Auf seiner virtuellen Parlamentsweltreise besuchte der ukrainische Präsident Ende März die niederländischen Volksvertreter. Auch in Den Haag warb Wolodymyr Selenskyj für einen sofortigen EU-Importstopp für fossile russische Energieträger. Pikantes Detail der anschließenden Diskussion war, dass die Niederlande selbst zwar auf dem größten europäischen Erdgasfeld sitzen, sich aufgrund zahlreicher Bergschäden und des daraus resultierenden politischen Drucks im Jahr 2014 dazu verpflichtet haben, die Erdgasförderung rundum Groningen bis spätestens 2028 auslaufen zu lassen.
Ein Stück weiter landeinwärts kamen ebenfalls am 31. März 2022 auf Einladung von Wageningen University & Research (WUR) Experten des Auswärtigen Dienstes, der Kyiv School of Economics, der OECD, sowie ein vor Ort direkt betroffener Landwirt virtuell zusammen, um die Auswirkungen der russischen Invasion zu diskutieren. Zum Auftakt erinnerte WUR-Präsidentin Louise Fresco daran, dass es bei der Diskussion von kurz- oder auch langfristigen Effekten nicht allein um ökonomische Fragestellungen gehen könne, da naturgemäß jede Menge Emotion im Spiel sei, es aber Aufgabe der Wissenschaft sei, „einen kühlen Kopf zu bewahren“.
Kees Huizinga war von seinem Bauernhof mitten in der Kornkammer der Ukraine zugeschaltet. Er berichtete von Raketeneinschlägen und Zerstörung, fehlendem Treibstoff, Mangel an Pflanzenschutz-, Düngemitteln sowie Arbeitskräften und erinnerte daran, dass es, wenn im Frühjahr 2022 die Felder nicht bestellt werden können, die Frage nicht sein wird, wie viel weniger geerntet werden wird, sondern dann erst 2023 überhaupt wieder etwas geerntet werden kann. Und wenn 2023 die Felder nicht bestellt werden können, dann erst 2024 die nächste Chance kommt.
Alternativen für den derzeit durch die Blockade der ukrainischen Seehäfen unterbundenen Warenfluss ins Ausland konnte Huizinga auch mittelfristig nicht entdecken: Die unterschiedliche Spurweite der ukrainischen Eisenbahn zum Rest des europäischen Schienennetzes stelle einen Engpass dar, der angesichts der riesigen Exportmengen auch nicht mit LKW-Transporten substituiert werden kann. Und während Kriegsartefakte wie Geschoßreste, Raketenteile und verminte Felder eher kurzfristig ein Problem sein werden, wird mittel- und langfristig die zerbombte Infrastruktur das größere Problem sein.

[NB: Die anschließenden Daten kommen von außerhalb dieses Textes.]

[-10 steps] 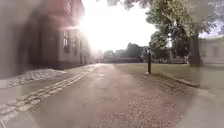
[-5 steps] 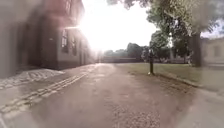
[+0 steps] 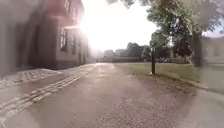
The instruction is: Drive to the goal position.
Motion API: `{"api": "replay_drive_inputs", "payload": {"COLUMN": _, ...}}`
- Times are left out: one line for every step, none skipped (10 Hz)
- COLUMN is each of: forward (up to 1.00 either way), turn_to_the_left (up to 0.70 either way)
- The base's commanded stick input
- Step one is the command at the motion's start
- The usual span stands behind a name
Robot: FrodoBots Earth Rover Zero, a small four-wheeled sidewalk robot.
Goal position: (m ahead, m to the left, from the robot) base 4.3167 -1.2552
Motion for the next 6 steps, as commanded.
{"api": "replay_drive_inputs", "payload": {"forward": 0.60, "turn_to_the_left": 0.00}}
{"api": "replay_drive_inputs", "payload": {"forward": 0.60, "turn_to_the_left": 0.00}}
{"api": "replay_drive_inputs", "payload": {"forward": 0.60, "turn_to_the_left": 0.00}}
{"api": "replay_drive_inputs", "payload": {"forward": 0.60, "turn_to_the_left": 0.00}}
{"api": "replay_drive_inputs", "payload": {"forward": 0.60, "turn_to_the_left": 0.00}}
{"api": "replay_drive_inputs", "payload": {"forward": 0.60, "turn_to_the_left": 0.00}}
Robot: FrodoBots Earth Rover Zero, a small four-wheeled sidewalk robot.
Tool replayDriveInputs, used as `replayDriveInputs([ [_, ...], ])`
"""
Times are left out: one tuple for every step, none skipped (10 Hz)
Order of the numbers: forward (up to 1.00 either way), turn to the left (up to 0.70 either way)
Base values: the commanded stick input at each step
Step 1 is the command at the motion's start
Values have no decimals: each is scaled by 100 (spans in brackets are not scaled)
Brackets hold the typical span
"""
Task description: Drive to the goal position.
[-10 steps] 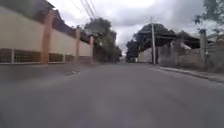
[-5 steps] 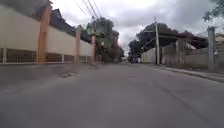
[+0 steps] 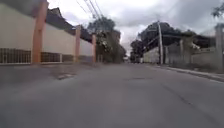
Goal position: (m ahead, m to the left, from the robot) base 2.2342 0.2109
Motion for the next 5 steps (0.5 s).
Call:
replayDriveInputs([
  [100, 0],
  [100, 0],
  [100, 0],
  [100, 0],
  [100, 0],
])
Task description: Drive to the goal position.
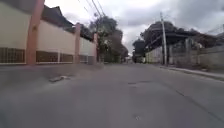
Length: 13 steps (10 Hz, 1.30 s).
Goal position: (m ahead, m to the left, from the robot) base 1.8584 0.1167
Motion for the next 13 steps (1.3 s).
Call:
replayDriveInputs([
  [100, 0],
  [100, 0],
  [100, 0],
  [100, 0],
  [100, 0],
  [100, 0],
  [100, 0],
  [100, 0],
  [100, -3],
  [100, -13],
  [100, -23],
  [100, -33],
  [100, -40],
])
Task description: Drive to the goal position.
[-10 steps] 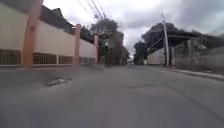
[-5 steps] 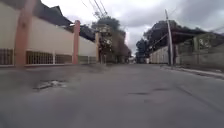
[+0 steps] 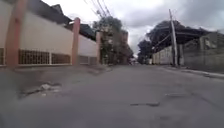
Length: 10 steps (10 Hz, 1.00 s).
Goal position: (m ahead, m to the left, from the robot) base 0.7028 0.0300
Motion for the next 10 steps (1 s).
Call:
replayDriveInputs([
  [100, -40],
  [100, -40],
  [100, -40],
  [100, -40],
  [100, -39],
  [100, 0],
  [100, 0],
  [100, 0],
  [100, 0],
  [100, 0],
])
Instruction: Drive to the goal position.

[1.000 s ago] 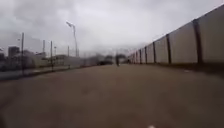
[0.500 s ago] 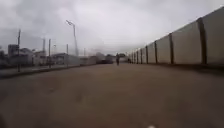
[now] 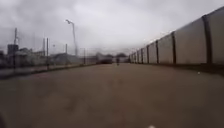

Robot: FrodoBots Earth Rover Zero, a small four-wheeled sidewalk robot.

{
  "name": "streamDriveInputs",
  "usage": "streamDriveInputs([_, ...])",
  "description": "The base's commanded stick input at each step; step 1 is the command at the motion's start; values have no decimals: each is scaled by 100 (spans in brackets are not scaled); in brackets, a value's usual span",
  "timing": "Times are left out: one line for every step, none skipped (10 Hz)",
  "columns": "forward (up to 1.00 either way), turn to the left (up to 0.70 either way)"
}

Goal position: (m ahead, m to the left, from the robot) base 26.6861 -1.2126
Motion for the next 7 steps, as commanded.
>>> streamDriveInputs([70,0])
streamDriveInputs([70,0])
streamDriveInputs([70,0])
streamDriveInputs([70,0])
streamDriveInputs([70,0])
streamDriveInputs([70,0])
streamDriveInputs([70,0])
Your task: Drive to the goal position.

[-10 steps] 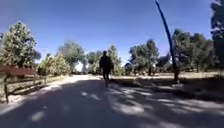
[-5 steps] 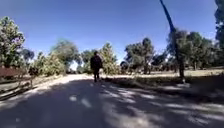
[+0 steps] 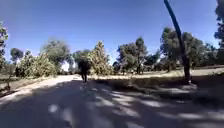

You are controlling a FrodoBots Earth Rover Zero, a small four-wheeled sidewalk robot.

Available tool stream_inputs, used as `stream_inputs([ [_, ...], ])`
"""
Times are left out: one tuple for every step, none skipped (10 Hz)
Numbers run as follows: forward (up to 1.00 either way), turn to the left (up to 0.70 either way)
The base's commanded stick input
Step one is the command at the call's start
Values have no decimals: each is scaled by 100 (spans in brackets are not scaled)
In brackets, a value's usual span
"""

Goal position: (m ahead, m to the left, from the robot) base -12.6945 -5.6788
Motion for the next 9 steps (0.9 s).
stream_inputs([
  [100,29],
  [100,40],
  [100,40],
  [100,40],
  [100,40],
  [0,100],
  [0,100],
  [0,100],
  [0,100],
])
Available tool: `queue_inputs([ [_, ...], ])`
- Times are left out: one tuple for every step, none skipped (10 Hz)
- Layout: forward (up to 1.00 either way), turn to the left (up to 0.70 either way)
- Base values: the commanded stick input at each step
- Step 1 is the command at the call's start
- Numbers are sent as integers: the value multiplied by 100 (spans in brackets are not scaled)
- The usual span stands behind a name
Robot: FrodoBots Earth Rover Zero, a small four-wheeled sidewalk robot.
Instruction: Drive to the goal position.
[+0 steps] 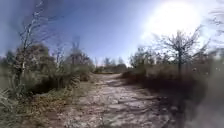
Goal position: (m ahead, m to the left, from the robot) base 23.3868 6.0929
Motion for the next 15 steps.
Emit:
queue_inputs([
  [70,0],
  [70,0],
  [70,1],
  [70,2],
  [70,2],
  [70,2],
  [70,3],
  [70,3],
  [70,3],
  [70,3],
  [70,4],
  [70,7],
  [70,8],
  [70,8],
  [70,6],
])
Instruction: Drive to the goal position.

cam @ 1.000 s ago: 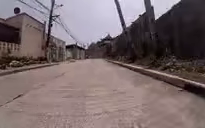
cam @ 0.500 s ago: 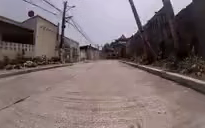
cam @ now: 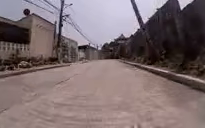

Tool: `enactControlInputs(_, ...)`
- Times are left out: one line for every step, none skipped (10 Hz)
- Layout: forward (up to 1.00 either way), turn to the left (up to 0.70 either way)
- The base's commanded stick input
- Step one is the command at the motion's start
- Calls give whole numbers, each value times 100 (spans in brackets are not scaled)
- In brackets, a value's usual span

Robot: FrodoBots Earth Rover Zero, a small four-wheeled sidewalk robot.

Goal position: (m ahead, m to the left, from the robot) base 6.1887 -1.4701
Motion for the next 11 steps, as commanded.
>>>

Von den Silos und Lägern der Landhändler sei Huizinga zufolge kaum mehr etwas übrig, von den großen Treibstofftanks und Kühlhäusern wären allenfalls noch Fundamente zu sehen. Den Krieg sofort zu stoppen, sei die einzig mögliche Lösung. Angesichts von Huizingas Sarkasmus´, dass niemand Futter brauche, wenn es keine Tiere mehr zu füttern gibt und auch niemand Diesel nötig habe, wenn es nichts mehr zu transportieren gibt, fiel es schwer, den von Fresco geforderten kühlen Kopf zu bewahren, zumal die weiteren Aussichten alles andere als rosig sind:
Denn, und darin waren sich die Panellisten einig, die eigentliche Zeitenwende könnte darin bestehen, dass in Zukunft die Rohstoffkarte noch viel öfter Trumpf sein und eine Art eiserner Vorhang dann nicht politische Systeme trennen wird, sondern diejenigen, die sich auf der moralisch sauberen Seite befinden, von denjenigen, die Zugang zu günstiger Energie, Dünger und Nahrungsmitteln haben – wobei die letztgenannten Beispiele nahezu beliebig austauschbar mit anderen strategisch wichtigen Gütern sind. Leere Regale in unseren Supermärkten zeugen davon, dass im Wettstreit zwischen Solidarität und Rationalität nicht immer das Gemeinwohl gewinnt.